■ Exercise directions: What you return should be every line below, word for word, and none of the images.

■ Material provided:

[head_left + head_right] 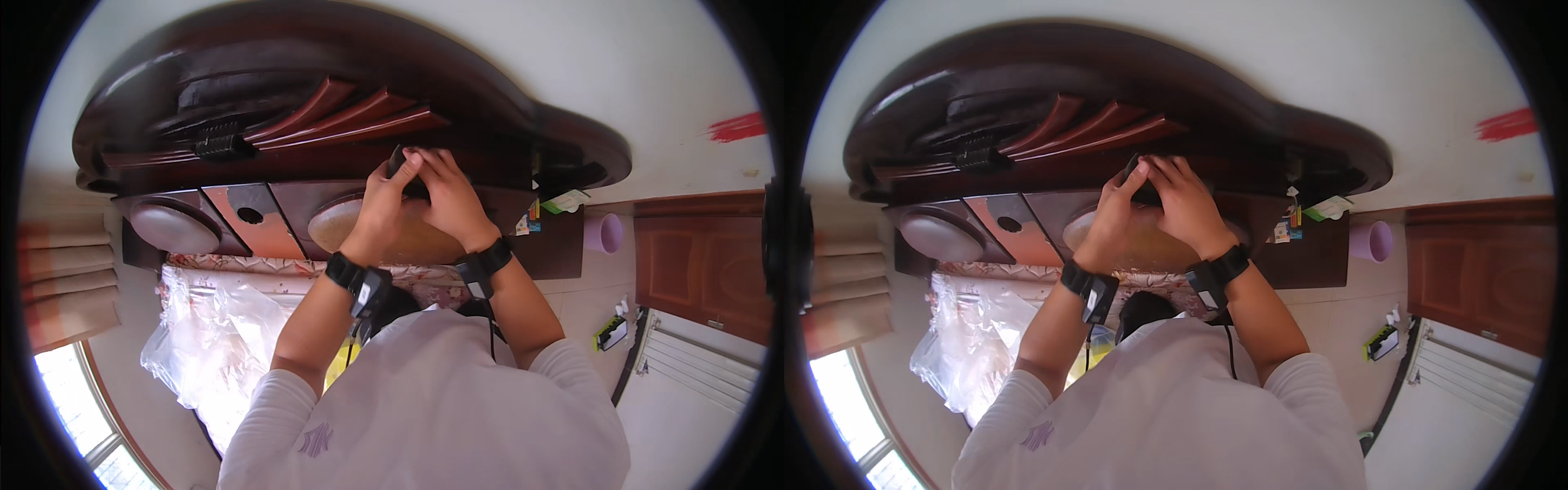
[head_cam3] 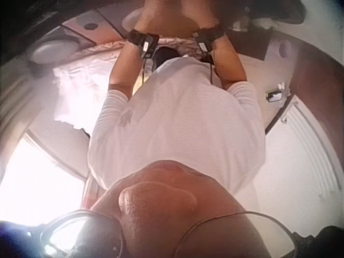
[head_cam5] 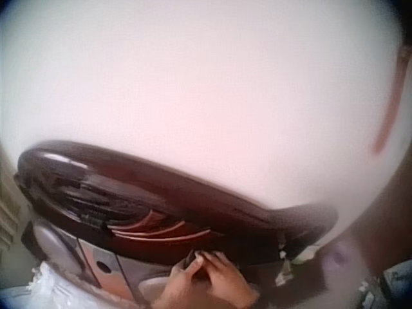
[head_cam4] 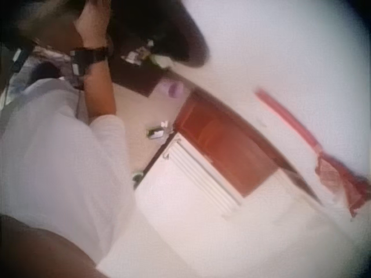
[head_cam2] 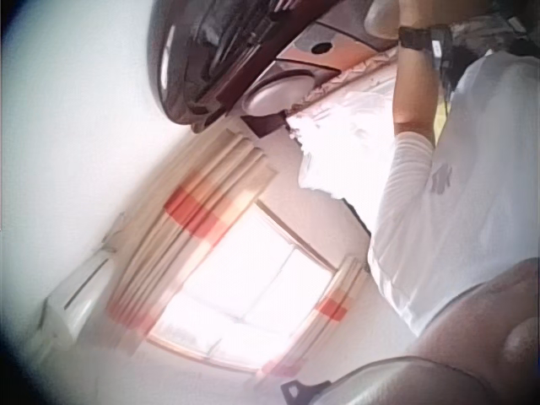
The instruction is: The person wipes the surface of a dark wooden headboard with a gray cloth. They move the cloth across the top and side edges, reaching into crevices and around the curved contours of the furniture.
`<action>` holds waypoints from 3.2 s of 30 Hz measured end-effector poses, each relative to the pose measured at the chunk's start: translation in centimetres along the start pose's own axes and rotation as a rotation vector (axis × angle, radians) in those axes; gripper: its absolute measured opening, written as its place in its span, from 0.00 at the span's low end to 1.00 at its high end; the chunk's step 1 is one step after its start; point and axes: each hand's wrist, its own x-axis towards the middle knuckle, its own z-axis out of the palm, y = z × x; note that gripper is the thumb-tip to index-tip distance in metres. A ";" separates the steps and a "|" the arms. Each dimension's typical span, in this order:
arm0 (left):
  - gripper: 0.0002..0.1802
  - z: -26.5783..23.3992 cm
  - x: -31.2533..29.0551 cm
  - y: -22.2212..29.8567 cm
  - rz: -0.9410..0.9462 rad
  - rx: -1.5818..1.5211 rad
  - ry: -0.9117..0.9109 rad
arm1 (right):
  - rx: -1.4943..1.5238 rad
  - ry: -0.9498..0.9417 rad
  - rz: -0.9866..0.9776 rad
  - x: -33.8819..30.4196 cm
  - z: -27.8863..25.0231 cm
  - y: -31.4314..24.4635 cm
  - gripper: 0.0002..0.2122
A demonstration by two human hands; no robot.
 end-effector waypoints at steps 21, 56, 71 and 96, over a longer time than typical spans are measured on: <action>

■ Written reply:
[head_left + head_right] 
[head_cam3] 
[head_cam5] 
[head_cam4] 
[head_cam2] 
The instruction is: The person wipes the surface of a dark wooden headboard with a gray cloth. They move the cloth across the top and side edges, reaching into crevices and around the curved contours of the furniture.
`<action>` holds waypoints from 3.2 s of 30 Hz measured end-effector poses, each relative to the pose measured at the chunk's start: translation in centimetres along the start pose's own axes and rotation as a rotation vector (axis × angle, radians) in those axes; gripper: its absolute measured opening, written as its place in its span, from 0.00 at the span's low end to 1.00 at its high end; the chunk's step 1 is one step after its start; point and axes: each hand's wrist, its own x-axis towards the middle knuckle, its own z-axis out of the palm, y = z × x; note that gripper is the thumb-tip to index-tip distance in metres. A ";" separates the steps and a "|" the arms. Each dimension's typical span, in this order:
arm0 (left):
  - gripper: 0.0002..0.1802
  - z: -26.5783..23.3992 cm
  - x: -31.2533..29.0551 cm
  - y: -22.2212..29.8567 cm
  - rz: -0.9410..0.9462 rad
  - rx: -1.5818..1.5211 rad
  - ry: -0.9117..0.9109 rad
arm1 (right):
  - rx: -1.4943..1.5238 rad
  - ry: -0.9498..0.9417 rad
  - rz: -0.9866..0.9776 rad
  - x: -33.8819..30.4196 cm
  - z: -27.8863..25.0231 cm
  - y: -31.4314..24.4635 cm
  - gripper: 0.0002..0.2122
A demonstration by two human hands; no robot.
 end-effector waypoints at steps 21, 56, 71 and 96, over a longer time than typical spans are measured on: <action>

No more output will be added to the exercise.